British bicycle, car and motorcycle maker

Chater-Lea was a British bicycle, car and motorcycle maker with a purpose-built five-storey factory in Banner Street, EC1, in the City of London (now converted into flats) and, from 1928, premises at Letchworth, Hertfordshire. It was founded by William Chater-Lea in 1890 to make bicycle frames and components. It made cars between 1907 and 1922 and motorcycles from 1903 to 1935. William died in 1927 and the business was taken over by his sons John and Bernard. After vehicle production finished, the company remained trading as a bicycle component maker and contract manufacturer until 1987. The company relaunched in 2017 as a maker of high-end British manufactured bicycle components and launched its first new products in the summer of 2019.

==History==

===Bicycle and component production===
Founded by William Chater Lea in 1890 (the hyphenated name was adopted by the company in the 1920s for aesthetic reasons) the company produced bicycles and components from their establishment in 1890 until the mid-1960s.

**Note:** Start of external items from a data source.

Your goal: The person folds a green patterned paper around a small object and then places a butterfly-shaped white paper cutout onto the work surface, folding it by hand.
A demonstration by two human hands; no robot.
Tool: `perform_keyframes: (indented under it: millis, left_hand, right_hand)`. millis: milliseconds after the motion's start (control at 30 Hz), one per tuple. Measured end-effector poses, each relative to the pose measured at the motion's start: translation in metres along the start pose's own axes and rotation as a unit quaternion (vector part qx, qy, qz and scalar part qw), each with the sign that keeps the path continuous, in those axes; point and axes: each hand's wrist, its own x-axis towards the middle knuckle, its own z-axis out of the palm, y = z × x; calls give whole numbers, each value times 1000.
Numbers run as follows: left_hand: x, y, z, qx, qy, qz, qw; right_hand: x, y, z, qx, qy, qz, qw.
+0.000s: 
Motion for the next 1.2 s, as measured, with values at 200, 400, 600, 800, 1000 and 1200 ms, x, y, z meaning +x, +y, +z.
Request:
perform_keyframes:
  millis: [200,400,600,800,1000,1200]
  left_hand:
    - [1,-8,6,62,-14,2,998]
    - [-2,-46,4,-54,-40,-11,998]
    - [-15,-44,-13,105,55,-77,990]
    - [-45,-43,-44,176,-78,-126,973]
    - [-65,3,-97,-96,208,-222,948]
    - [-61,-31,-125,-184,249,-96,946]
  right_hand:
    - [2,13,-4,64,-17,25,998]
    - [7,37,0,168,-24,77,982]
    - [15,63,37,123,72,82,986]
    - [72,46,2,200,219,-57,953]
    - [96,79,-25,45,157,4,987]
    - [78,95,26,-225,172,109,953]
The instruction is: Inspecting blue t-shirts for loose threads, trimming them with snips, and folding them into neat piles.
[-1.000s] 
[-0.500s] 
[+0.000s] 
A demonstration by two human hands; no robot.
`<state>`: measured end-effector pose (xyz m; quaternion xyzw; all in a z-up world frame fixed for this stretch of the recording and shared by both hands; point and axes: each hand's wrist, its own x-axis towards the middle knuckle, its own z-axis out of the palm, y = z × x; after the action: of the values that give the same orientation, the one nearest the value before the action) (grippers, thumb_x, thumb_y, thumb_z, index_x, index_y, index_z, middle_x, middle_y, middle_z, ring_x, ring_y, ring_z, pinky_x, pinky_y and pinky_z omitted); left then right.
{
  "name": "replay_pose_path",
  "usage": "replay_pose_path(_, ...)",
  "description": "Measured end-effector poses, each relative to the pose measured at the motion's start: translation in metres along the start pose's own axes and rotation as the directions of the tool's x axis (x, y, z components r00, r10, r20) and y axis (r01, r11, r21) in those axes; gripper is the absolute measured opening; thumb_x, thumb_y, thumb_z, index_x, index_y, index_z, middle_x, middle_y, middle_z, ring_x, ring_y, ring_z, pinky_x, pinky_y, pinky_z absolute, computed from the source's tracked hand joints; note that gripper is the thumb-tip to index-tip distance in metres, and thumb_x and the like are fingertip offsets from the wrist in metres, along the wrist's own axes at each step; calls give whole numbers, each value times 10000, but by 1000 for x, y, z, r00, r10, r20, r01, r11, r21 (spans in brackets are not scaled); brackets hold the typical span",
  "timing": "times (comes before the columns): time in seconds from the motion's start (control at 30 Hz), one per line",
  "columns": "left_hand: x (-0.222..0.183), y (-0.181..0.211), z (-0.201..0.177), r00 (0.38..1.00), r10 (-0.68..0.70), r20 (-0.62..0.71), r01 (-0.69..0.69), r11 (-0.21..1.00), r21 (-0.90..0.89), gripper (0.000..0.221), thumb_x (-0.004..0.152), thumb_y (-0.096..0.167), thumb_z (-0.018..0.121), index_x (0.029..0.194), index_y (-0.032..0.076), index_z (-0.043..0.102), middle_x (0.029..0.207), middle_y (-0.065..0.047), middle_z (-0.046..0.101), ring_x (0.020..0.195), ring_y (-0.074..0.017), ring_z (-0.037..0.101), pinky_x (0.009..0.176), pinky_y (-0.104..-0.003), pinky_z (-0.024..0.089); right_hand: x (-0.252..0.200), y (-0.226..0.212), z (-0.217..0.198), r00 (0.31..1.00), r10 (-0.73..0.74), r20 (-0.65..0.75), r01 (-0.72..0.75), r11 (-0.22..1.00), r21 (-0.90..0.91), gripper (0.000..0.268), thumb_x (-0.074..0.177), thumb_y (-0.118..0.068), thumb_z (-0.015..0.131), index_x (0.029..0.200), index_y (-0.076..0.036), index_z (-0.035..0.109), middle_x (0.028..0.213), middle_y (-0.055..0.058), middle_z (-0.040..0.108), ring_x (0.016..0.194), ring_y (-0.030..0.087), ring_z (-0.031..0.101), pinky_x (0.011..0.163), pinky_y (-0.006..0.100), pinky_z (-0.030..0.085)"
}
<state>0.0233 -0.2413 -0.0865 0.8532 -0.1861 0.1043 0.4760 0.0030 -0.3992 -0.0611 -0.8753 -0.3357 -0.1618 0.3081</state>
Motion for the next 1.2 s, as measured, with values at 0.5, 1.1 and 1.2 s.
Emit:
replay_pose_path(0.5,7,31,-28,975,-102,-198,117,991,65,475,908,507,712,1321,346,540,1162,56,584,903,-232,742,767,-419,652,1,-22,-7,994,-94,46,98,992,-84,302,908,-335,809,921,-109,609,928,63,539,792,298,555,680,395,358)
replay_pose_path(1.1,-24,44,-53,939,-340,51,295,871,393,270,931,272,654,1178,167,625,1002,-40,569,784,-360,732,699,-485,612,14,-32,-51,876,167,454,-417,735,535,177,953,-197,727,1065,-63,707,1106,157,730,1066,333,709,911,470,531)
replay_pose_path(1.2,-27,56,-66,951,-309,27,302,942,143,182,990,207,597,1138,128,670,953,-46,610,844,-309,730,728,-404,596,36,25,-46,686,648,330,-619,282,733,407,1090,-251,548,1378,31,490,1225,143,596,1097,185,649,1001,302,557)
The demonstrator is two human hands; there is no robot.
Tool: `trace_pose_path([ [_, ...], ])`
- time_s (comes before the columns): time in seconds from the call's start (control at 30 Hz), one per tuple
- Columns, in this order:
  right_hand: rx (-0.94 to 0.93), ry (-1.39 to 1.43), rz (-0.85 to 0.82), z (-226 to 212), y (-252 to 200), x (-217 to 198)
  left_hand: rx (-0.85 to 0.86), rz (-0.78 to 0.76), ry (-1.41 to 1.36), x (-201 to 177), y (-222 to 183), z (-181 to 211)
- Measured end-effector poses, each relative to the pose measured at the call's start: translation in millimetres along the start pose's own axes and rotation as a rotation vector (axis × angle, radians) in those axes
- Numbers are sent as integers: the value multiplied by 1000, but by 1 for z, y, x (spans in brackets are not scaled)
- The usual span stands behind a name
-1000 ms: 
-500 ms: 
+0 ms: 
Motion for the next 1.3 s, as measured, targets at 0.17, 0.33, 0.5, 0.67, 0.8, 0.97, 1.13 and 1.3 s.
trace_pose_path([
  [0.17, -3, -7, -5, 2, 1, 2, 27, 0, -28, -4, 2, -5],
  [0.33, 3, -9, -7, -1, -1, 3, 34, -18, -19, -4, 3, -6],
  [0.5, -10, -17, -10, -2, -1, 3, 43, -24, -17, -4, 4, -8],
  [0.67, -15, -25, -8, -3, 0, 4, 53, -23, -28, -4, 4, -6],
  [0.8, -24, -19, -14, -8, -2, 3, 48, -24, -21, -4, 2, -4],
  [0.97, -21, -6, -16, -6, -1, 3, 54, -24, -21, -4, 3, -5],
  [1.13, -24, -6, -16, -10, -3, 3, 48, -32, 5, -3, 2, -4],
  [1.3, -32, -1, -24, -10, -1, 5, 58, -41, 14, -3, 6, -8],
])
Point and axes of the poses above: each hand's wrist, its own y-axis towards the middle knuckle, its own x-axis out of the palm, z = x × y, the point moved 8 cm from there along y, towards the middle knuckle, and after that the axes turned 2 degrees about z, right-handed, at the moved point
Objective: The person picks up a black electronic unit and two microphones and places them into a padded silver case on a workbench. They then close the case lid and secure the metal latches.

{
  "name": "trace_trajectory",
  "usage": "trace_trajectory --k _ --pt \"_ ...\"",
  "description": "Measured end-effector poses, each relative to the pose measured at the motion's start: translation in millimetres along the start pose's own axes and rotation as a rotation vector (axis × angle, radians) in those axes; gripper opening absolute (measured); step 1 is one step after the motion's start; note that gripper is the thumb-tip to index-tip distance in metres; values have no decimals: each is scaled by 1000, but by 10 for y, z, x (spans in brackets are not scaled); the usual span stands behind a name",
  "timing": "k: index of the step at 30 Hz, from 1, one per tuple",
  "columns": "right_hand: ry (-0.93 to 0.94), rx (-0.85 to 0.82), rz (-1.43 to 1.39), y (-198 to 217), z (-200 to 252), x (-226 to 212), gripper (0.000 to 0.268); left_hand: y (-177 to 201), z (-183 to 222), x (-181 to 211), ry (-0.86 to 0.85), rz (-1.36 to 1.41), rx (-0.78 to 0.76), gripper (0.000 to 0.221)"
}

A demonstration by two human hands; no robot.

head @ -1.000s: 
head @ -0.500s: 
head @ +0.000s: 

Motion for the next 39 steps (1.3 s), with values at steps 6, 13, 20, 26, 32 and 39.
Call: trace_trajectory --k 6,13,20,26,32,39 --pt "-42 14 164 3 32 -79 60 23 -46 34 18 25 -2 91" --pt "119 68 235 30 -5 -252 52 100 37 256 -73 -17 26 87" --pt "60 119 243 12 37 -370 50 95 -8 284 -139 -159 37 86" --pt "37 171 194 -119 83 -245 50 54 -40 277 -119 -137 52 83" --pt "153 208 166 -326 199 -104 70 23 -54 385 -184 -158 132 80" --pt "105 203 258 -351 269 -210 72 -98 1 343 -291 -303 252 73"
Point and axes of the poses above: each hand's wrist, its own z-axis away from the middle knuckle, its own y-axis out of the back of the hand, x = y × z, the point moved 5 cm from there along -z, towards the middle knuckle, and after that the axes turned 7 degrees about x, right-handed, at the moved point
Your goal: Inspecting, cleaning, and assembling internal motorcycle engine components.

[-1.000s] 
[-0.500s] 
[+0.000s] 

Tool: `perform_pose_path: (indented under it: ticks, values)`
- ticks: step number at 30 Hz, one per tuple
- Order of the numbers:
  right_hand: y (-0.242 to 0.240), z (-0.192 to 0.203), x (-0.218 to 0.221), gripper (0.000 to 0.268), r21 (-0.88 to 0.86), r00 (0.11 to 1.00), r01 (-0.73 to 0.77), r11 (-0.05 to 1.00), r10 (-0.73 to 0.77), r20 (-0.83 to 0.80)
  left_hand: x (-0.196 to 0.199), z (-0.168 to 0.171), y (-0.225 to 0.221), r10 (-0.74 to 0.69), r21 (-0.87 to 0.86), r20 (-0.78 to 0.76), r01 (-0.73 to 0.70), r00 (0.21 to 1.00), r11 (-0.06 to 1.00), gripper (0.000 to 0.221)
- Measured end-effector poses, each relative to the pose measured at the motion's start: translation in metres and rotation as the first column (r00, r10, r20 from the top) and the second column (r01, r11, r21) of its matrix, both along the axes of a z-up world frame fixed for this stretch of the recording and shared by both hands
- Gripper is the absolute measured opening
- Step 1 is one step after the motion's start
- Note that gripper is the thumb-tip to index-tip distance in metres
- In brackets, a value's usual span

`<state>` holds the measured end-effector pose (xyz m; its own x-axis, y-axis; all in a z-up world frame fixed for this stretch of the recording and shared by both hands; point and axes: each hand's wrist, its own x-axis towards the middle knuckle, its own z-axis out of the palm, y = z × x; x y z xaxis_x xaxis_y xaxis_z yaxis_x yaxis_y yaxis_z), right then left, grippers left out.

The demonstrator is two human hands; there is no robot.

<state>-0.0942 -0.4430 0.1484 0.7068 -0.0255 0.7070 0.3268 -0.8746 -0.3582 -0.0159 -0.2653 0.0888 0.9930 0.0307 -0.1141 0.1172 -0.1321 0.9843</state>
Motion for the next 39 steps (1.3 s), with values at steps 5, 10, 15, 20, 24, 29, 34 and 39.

Chater Lea (born 18 August 1859) acquired his engineering skills as an apprentice at Linley and Biggs, producer of the world-beating Whippet bicycle. He rode that machine with some success, winning the world's oldest bicycle race, The Catford Hill Climb in 1888, 1889 and 1891. He did not race in 1890 as he was founding the firm. Innovation was at the fore from the company's founding and in their first year of operation he patented an ingenious chain-protecting cover that consisted of an endless rubber band, U-shaped, and reinforced by a canvas insertion. It enclosed the outer surface
of the chain, and rotated with it, and necessitated the use of a dry lubricant which did not perish the rubber.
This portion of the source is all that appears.